A book whose stupidity follows you around the room, Brown's novel is an inept mess, and an insult to its target readers, middle-aged residents of Akron, Ohio who may be considering a first visit to Europe. Screenwriter Akiva Goldman, who possibly cheated by using joined-up writing, nevertheless maintains the dialogue's authentic Brownian fizz and snap ("The Vitruvian Man! It's one of Leonardo da Vinci's most famous sketches!").
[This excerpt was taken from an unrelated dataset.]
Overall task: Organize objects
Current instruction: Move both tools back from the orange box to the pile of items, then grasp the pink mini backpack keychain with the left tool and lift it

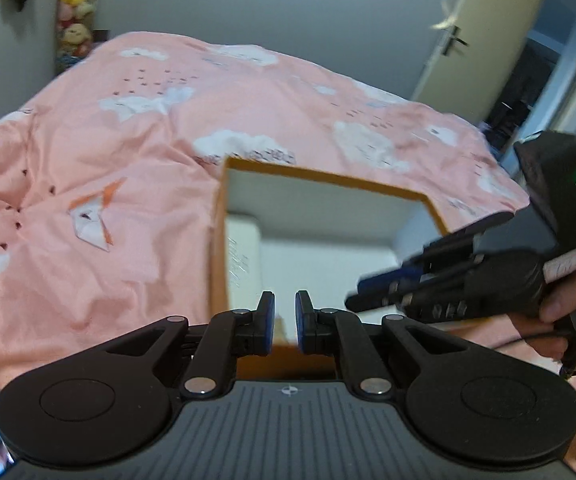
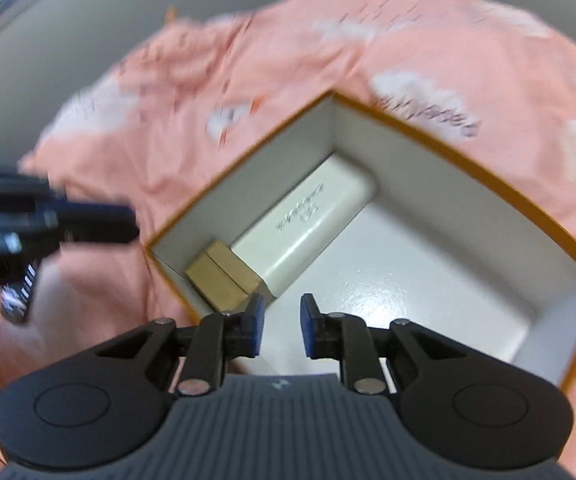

The plot, about a plain chap suddenly whisked off on a breakneck caper, is basically North By Northwest with a rucksack-full of unreliable historical guidebooks. All that stuff about the Knights Templar, the Priory of Sion and Leonardo's female symbolism makes for a whole mess of exposition to wade through, which explains why Hanks looks throughout like a man anxious to return to his hotel room for an interrupted crap.

Howard tries to liven up the talkiness with some visual frills. He has McKellen talk us through The Last Supper with a set of snazzy digital illustrations, so that the film starts feeling like a long, expensive Powerpoint presentation. Brief but insanely lavish historical reconstructions also burst into life on the screen, with thousands of knights besieging Jerusalem before your eyes in little Cecil B DeMille bites.

"I'm into something here that I cannot understand," Hanks says at one point; he could almost be airing his director's sentiments. Breathing any life into this nonsense is way beyond Ron Howard, one of Hollywood's more stolid journeymen. Howard can't handle either the Gothic creepiness or the Hitchcockian derring-do, and his lack of control over his material comes to a screeching head in a showdown between cops, Silas the monk, and Alfred Molina's Spanish cardinal - a scene that might almost have been slipped into the film by Pedro Almodóvar as a prank. Apart from such little sparks of absurdity, The Da Vinci Code is simply the dullest, most pedantic blockbuster of recent years. Never mind mortification of the flesh, see this and you'll know what it is to mortify the brain.